Crime may pay but cybersecurity pays better – at least that’s what shareholders of CrowdStrike must be thinking after their IPO earlier this month valued the company at over $10 billion. The stock was up nearly twice what their initial public offering guide price suggested and was $67.18 at Nasdaq’s close Monday.

Cybersecurity is a Silicon Valley darling and companies that specialize in defending the digital line are feted by media and the masses alike. CrowdStrike’s first fifteen minutes of fame came in 2016 after being asked by Democratic National Committee (DNC) to investigate who breached their cyber-defenses.

“CrowdStrike Services Inc., our Incident Response group, was called by the [DNC]…to respond to a suspected breach. We deployed our IR team and technology and immediately identified two sophisticated adversaries on the network,” the company stated in their report.

“[We] …stand fully by its analysis and findings identifying two separate Russian intelligence-affiliated adversaries present in the DNC network May 2016,” they concluded.

A pair of reformed McAfee execs, co-founders George Kurtz and Dmitri Alperovitch saw the possibilities when legacy cybersecurity companies were a little too slow picking up what hackers were putting down.
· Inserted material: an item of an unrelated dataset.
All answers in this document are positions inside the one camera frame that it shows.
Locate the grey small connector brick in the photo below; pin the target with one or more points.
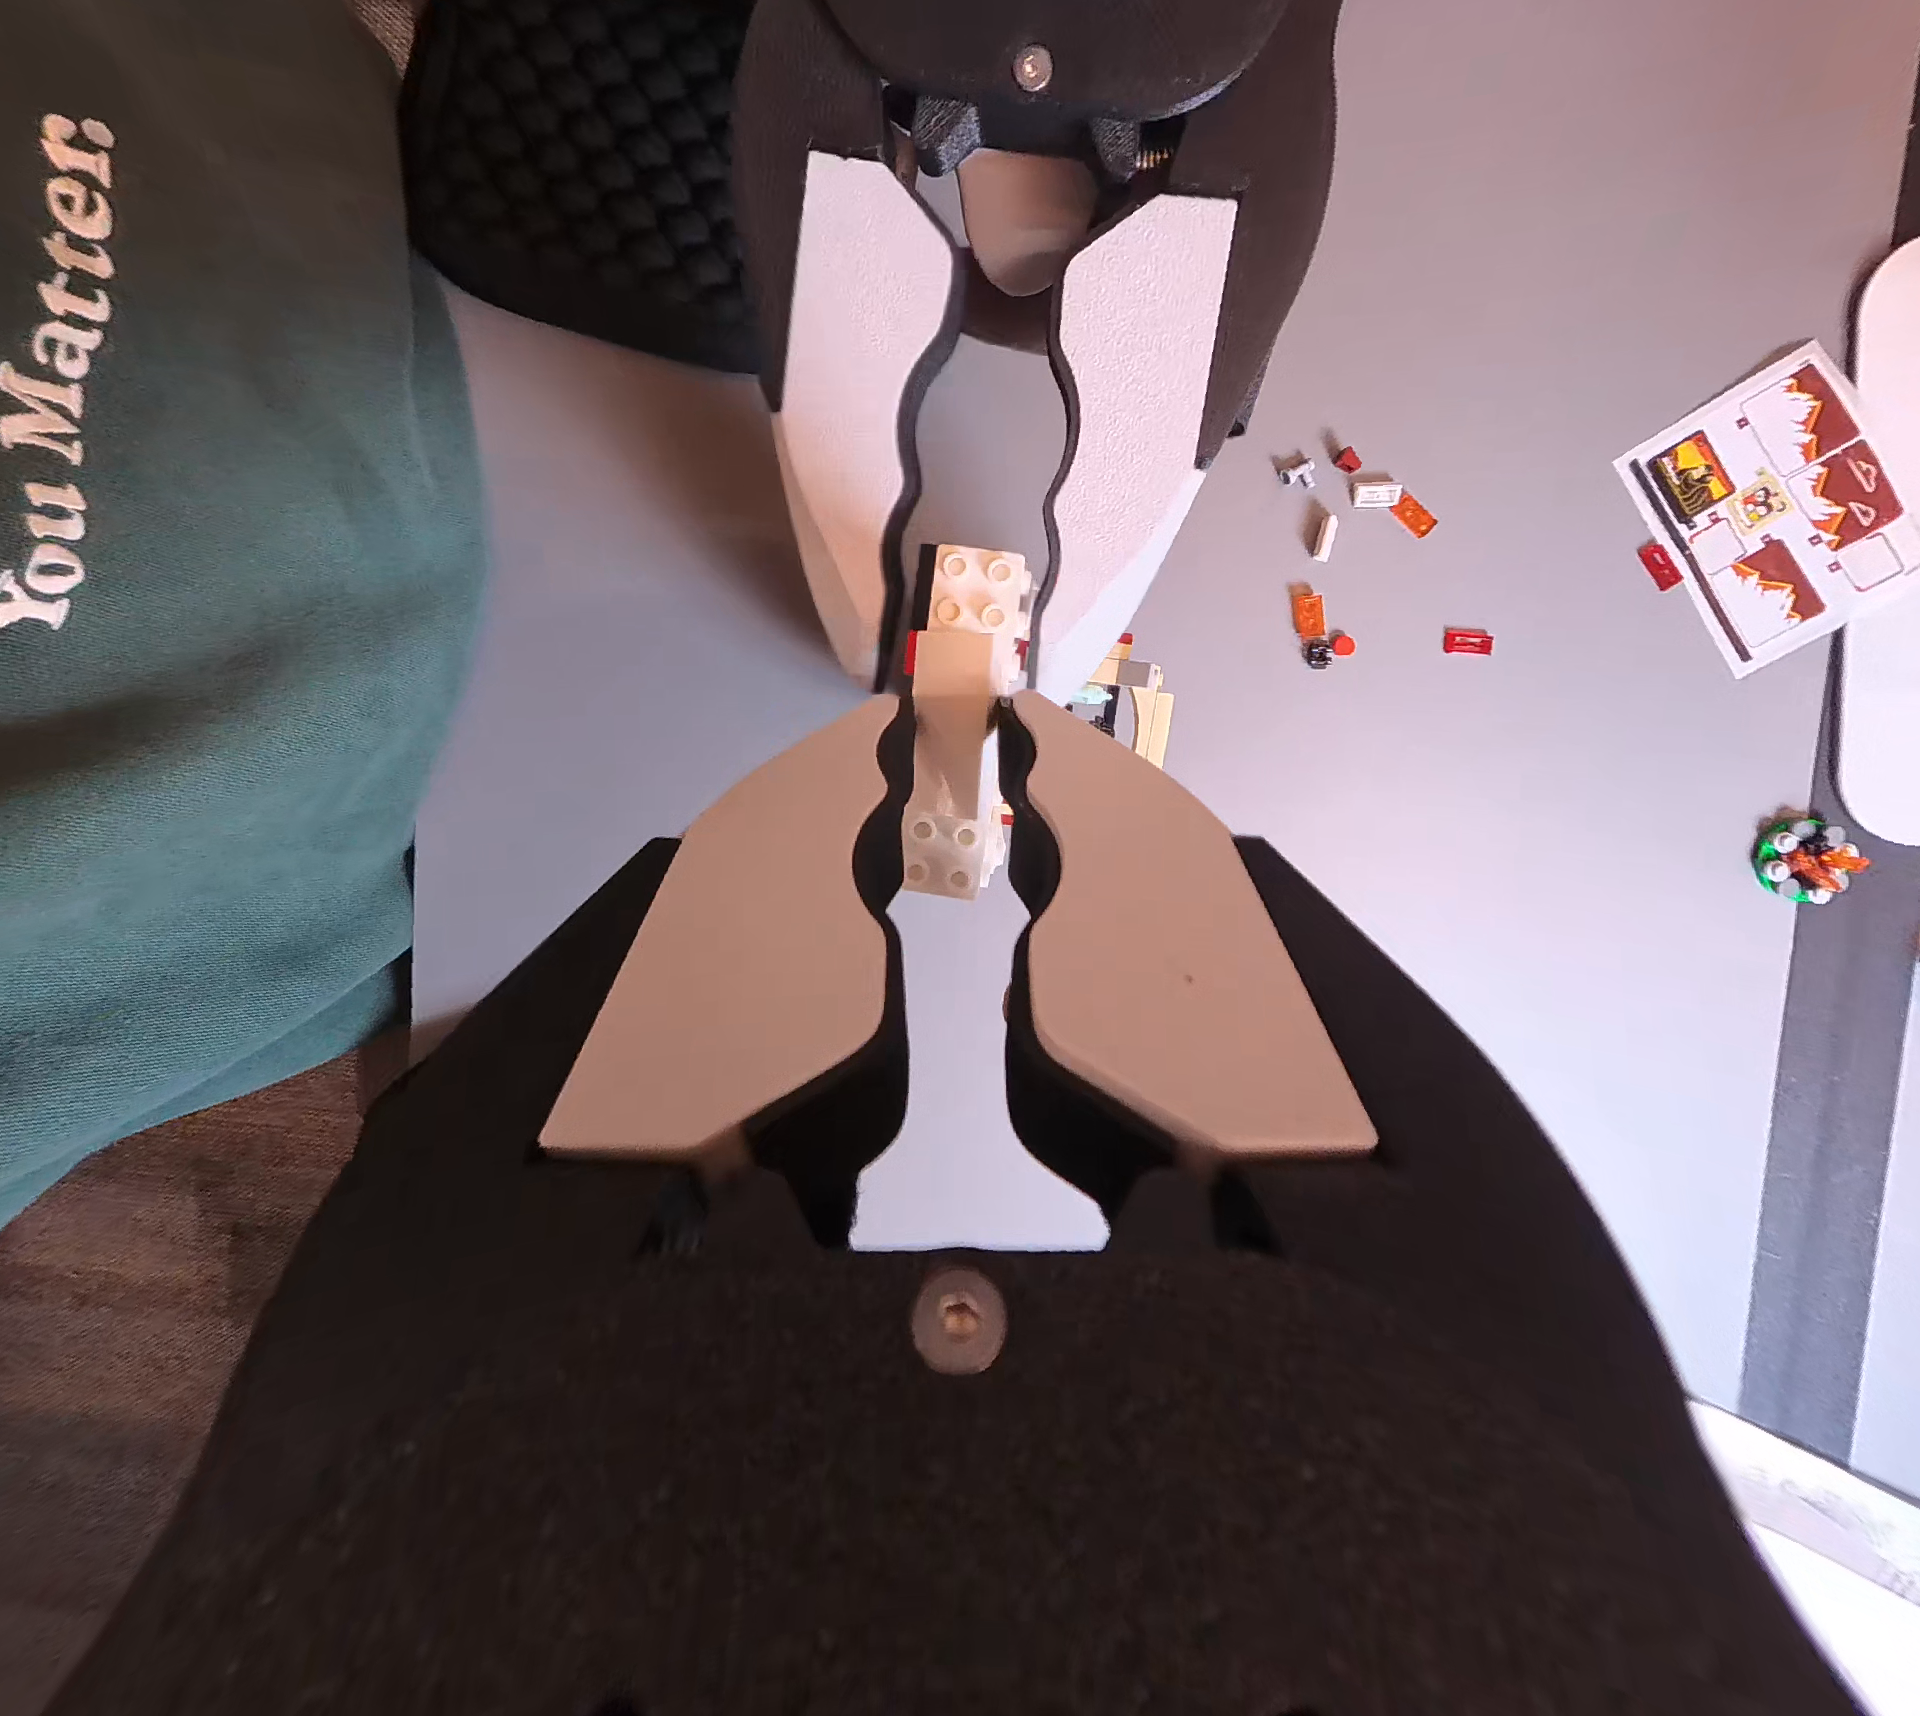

Thankfully, there was a cocktail napkin handy when Kurtz and Alperovitch sketched out the rough beginnings for a company that didn’t exist yet while out for a meal one day.

CrowdStrike was founded in 2011 and combines proactive intelligence gathering with advanced antivirus, endpoint detection and response technology to provide their customers with the best defense against cyberattacks. Co-founder Dmitri Alperovitch developed an interest in cybersecurity in high school after starting a business with his father.

“I got more interested in the security side of cryptography and encryption and realized early on that no matter how good you were mathematically, if someone was able to steal your keys, then the quality of the algorithm didn’t matter,” Alperovitch said.

After receiving a graduate degree in information security from Georgia Tech, Alperovitch started working at CipherTrust, an online security company that focused on countering spam and phishing attacks launched through email.

Alperovitch learned that things could escalate very quickly after a cyberattack and that’s when he began to appreciate the value of gathering intelligence: “I started infiltrating those underground forums where the spammers were talking about their latest capabilities…That’s something we’ve leveraged heavily at CrowdStrike, to be an intelligence-driven company, so we can stay one step ahead.”

CrowdStrike’s flagship product is the Falcon security platform, touted as “the first multi-tenant, cloud-native, intelligent security” SaaS. At the end of January 2019, they counted 2,500 subscribers of their service.

Despite recording a bottom-line loss over the last three years (largely due to soaring marketing and sales expenses), CrowdStrike is rising to the challenge. Revenue has grown by leaps and bounds since 2017, up almost fivefold with 2017 totals coming in at $53 million to almost $250 million at the end of fiscal 2019 – ending on January 31.